In Anatomy, I’d like to focus attention on the basic content as well as the expectations of the college classroom by having students break into pairs to read and present on segments of a short article from The Atlantic called “Don’t Fear the Reaper”; this should impress the idea that these films do have an important cultural location. Then I want to leap into the major assignment by showing students a clip from a similar set of projects by GW students. I’d then like to ask for some reflective writing, a “letter to self” that will become, by the next class, a draft of the personal statement for the portfolio. Then, for a few minutes, I’ll show them the Bb site and the blog, just to make sure they know where everything is. Homework should be pretty straightforward: reading, revising the personal statement, browsing the Bb site/s, and reading the syllabus/policies online.

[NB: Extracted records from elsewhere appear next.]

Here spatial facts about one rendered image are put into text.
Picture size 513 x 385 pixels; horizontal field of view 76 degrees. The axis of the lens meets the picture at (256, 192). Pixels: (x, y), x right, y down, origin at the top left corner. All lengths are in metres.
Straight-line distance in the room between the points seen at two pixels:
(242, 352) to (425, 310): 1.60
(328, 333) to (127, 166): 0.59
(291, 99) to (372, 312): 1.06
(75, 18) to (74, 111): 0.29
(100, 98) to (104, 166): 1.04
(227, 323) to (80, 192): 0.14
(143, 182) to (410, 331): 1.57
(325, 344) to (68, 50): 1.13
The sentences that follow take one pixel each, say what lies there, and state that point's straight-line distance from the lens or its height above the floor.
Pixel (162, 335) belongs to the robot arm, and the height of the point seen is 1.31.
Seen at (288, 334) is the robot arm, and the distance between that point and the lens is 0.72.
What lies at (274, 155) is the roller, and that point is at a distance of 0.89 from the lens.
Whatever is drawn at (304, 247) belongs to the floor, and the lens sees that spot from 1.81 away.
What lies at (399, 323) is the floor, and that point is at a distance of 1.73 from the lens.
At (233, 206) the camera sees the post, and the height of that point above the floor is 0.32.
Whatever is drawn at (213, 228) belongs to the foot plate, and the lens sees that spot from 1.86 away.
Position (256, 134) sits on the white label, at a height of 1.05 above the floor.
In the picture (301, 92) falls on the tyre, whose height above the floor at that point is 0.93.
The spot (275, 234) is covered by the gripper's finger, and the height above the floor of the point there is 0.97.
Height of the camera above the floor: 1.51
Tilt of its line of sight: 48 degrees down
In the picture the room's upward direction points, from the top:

World Literature, I hope, will have much the same shape, though students should have a good sense of the college classroom dynamic by now. I plan to put on the board four or five key features of the Renaissance, as discussed in the Norton Introduction, and try to get a sense from the class of what they understand about those features. Then, we’ll listen to the Italian of a poem by Petrarch–perhaps the first Canzoniere, read it aloud in English, and try to come up with a list of ways the poem might fit into (or expand!) those basic articulations of context. Grasping the “plain sense,” as I. A. Richards describes it in Practical Criticism, will I imagine prove the biggest hurdle, and so I’ll go over some tools and expectations (via Jason Jones on ProfHacker). I also want to introduce students to the possible alternative 2nd essay assignment they might begin thinking about, as well as the complexities of our Bb site–which I’d love to migrate to WordPress…. Ah, well–the future must hold some new projects!
On a side note, I finally finished my Routledge ABES annotation for Ildiko Csengei’s “‘I will not weep’: Reading through the Tears of Henry Mackenzie’s Man of Feeling.” Yay!